**TASK INSTRUCTIONS:** In your copy, include every line of the listing below exactly but none of the pictures.

*** COLLECTED MATERIAL ***

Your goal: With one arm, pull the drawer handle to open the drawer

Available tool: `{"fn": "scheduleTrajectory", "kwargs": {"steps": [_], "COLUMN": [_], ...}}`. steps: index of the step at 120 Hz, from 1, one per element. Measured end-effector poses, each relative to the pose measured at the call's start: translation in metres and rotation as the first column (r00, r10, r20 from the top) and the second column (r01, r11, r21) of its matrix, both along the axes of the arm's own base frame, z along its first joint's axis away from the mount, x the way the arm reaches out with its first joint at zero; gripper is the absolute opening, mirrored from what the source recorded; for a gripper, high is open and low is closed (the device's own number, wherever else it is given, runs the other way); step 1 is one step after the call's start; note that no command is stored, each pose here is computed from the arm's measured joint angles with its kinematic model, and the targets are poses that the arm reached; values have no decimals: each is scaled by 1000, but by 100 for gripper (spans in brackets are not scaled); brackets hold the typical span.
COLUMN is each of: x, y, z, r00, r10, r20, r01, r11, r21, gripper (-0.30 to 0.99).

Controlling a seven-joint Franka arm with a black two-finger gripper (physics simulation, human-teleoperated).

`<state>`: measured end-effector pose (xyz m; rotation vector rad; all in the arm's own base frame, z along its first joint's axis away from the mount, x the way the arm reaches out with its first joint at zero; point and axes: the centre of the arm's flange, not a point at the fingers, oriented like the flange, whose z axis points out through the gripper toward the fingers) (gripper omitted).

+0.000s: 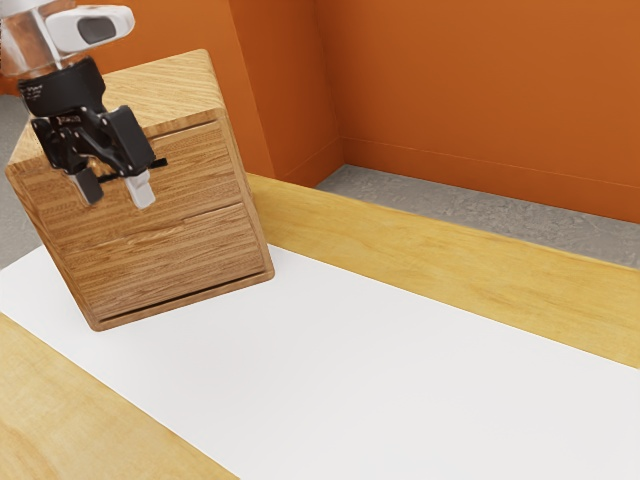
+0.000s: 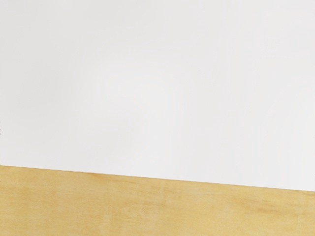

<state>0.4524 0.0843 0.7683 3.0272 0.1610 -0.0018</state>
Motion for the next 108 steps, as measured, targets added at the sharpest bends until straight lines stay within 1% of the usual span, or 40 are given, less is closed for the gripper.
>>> {"fn": "scheduleTrajectory", "kwargs": {"steps": [16,18,21,23,26,29,40,54,64,68,73,79,87,90,98,108], "x": [6,2,-10,-17,-25,-27,-22,-17,-20,-24,-33,-59,-109,-121,-130,-124], "y": [13,12,4,-4,-15,-22,-29,-27,-28,-35,-43,-35,-20,-17,-19,-18], "z": [9,17,44,58,73,79,76,68,64,59,50,35,16,11,0,-15], "r00": [995,993,984,978,970,966,968,975,978,979,979,982,978,976,969,962], "r10": [23,20,5,-13,-37,-51,-65,-60,-71,-90,-117,-108,-80,-74,-86,-109], "r20": [92,115,178,210,241,253,243,213,198,183,166,158,190,206,231,252], "r01": [-22,-18,-4,11,33,46,58,44,53,71,97,87,52,40,30,26], "r11": [1000,1000,1000,1000,999,999,998,996,994,991,988,987,988,986,971,951], "r21": [-12,-14,-2,8,19,26,37,80,98,110,123,133,148,164,238,310], "gripper": [69,69,69,69,69,69,69,69,69,69,69,69,69,69,69,69]}}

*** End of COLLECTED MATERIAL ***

**FINISHED TASK:**
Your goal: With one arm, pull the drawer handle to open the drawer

Available tool: `{"fn": "scheduleTrajectory", "kwargs": {"steps": [_], "COLUMN": [_], ...}}`. steps: index of the step at 120 Hz, from 1, one per element. Measured end-effector poses, each relative to the pose measured at the call's start: translation in metres and rotation as the first column (r00, r10, r20 from the top) and the second column (r01, r11, r21) of its matrix, both along the axes of the arm's own base frame, z along its first joint's axis away from the mount, x the way the arm reaches out with its first joint at zero; gripper is the absolute opening, mirrored from what the source recorded; for a gripper, high is open and low is closed (the device's own number, wherever else it is given, runs the other way); step 1 is one step after the call's start; note that no command is stored, each pose here is computed from the arm's measured joint angles with its kinematic model, and the targets are poses that the arm reached; values have no decimals: each is scaled by 1000, but by 100 for gripper (spans in brackets are not scaled); brackets hold the typical span.
COLUMN is each of: x, y, z, r00, r10, r20, r01, r11, r21, gripper (-0.30 to 0.99).

Controlling a seven-joint Franka arm with a black two-finger gripper (physics simulation, human-teleoperated).

`<state>`: measured end-effector pose (xyz m; rotation vector rad; all in the arm's own base frame, z along its first joint's axis away from the mount, x the way the arm reaches out with its first joint at zero; point and axes: the centre of the arm's flange, not a point at the fingers, oriented like the flange, whose z axis points out through the gripper toward the fingers) (gripper omitted).

+0.000s: 
+0.000s: 

<state>0.4524 0.0843 0.7683 3.0272 0.1610 -0.0018</state>
Motion for the next 108 steps, as measured, targets added at the sharpest bends until straight lines stay within 1% of the usual span, or 40 are given, less is closed for the gripper.
>>> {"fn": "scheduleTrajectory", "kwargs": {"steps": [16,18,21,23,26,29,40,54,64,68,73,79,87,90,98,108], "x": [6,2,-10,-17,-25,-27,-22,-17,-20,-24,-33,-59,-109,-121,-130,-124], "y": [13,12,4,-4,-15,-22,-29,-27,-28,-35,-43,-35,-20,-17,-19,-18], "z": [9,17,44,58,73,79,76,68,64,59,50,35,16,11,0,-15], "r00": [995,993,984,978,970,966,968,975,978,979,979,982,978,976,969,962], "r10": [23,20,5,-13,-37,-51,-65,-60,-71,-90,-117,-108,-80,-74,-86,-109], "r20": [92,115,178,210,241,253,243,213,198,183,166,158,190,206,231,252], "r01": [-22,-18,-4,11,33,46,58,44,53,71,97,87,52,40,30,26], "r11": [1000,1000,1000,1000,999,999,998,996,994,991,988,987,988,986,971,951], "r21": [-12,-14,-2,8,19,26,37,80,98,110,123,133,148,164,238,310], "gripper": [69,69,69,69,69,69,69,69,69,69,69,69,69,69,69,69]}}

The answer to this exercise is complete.